Je ne sais pas si la chimie de spécialité est née aux États-Unis. C’est pourtant sur ce territoire que l’on trouve ses plus illustres représentants : le groupe DuPont – depuis qu’il a échangé certaines de ses activités avec Dow –, ou encore son compatriote 3M. Ces deux géants sont allés tellement loin qu’ils n’ont d’ailleurs plus vraiment de production chimique à leur actif. Par contre, ils utilisent leur passé de chimistes, à bon escient, pour proposer des produits de spécialité pour répondre aux enjeux de demain. Aux côtés de ces géants, on va retrouver une myriade d’acteurs locaux. Ils ont tous ce point commun d’être fortement tournés vers l’innovation. C’est une discipline d’industriels pragmatiques qui cherchent à apporter des solutions concrètes et de la fonctionnalité en réponse aux mégatrends de la société et en menant une recherche plus applicative que fondamentale, pour faire du business. Un concept qui colle bien à la mentalité de la société américaine. Par opposition, le chimiste de commodité apporte des solutions monoproduits, axées sur des chimies bien identifiées : carbonates, peroxydes, silice…

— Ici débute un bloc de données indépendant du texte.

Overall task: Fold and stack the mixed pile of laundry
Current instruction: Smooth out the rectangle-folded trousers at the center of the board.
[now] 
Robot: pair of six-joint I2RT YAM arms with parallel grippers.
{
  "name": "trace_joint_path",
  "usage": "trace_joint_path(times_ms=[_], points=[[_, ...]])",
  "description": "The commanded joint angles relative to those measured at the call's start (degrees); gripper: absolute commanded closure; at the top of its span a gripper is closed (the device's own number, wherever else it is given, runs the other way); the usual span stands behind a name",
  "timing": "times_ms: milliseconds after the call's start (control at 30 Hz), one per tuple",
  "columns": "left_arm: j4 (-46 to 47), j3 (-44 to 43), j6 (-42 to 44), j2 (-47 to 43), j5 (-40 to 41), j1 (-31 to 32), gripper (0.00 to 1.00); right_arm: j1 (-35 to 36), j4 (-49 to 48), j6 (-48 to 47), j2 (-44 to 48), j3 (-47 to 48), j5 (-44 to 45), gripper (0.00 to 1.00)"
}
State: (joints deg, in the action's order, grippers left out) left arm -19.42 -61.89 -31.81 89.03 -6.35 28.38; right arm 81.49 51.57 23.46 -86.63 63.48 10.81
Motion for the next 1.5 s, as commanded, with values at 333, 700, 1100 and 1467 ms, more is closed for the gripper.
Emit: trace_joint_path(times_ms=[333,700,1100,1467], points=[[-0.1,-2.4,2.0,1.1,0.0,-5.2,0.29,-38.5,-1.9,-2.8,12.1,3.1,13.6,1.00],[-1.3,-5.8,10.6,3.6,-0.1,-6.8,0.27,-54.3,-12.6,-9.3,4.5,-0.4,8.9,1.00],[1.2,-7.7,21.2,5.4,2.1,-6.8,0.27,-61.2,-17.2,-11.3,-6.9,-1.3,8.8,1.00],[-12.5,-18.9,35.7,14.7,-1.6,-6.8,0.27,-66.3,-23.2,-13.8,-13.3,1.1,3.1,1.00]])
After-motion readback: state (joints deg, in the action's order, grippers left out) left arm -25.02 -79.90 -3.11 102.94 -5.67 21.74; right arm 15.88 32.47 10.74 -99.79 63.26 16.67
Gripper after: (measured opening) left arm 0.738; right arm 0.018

Avec 41 % de son chiffre d’affaires réalisés sur le territoire américain, Syensqo pourrait se revendiquer de cette tradition des grands chimistes de spécialité américains. Le nouvel acteur, issu de la scission en deux du groupe Solvay, qui prendra officiellement effet le 8 décembre prochain, va compter pas moins de 36 sites sur ce territoire sur un total de 62. L’Europe arrive loin derrière, avec 23 % du chiffre d’affaires et 14 sites industriels, même si Ilham Kadri, sa nouvelle présidente, a rappelé que son passeport restait européen. Alors que sa société démarrera avec un chiffre d’affaires de 7,9 milliards d’euros, qui sait jusqu’où elle ira, sur la base d’une croissance organique de 5 à 7 % par an sur 2024-2028, et probablement quelques acquisitions ? La marge Ebitda est attendue, quant à elle, autour de 25 %. La R&I apportera un coup de pouce essentiel en atteignant, en 2028, pas moins de 5 % du chiffre d’affaires. DuPont est à ce niveau-là. Cela reste un record.
Dans son portefeuille de pure player, Syensqo comptera deux divisions Materials et Consumer & Resources. La première division pourrait se rapprocher davantage du concept de produits de spécialité, alors qu’elle cherche à descendre le plus en aval possible dans les chaînes de valeur, avec des solutions pour l’électrification, la défense ou l’aérospatial civil. Le groupe vient, par exemple, d’annoncer un investissement dans les batteries à Augusta, en Georgie, avec Orbia. Il s’agit de production de PVDF en suspension, qui est utilisé comme liant et revêtement séparateur dans les batteries lithium-ion de véhicules électriques. La division Consumer & Resources conserve, quant à elle, une tradition de chimiste avec des réactifs pour l’extraction minière, des biocides pour le traitement de l’eau, des polymères et surfactants, notamment pour le secteur des cosmétiques, la fameuse vanilline… Dans cette division, Syensqo promet d’avancer sur le terrain de la biotechnologie industrielle pour produire des produits chimiques autrement. Une compétence qui lui vient de la reprise de Zymergen, à Cambridge (Massachusetts), auprès de Ginkgo Bioworks.
Pour finir, économie circulaire, parité et réduction des émissions de gaz à effet de serre sont autant de sujets qui seront traités avec le plus grand sérieux dans le cadre des objectifs du programme désormais appelé Syensqo One Planet. Sur ces sujets, Américains, Européens, même combat.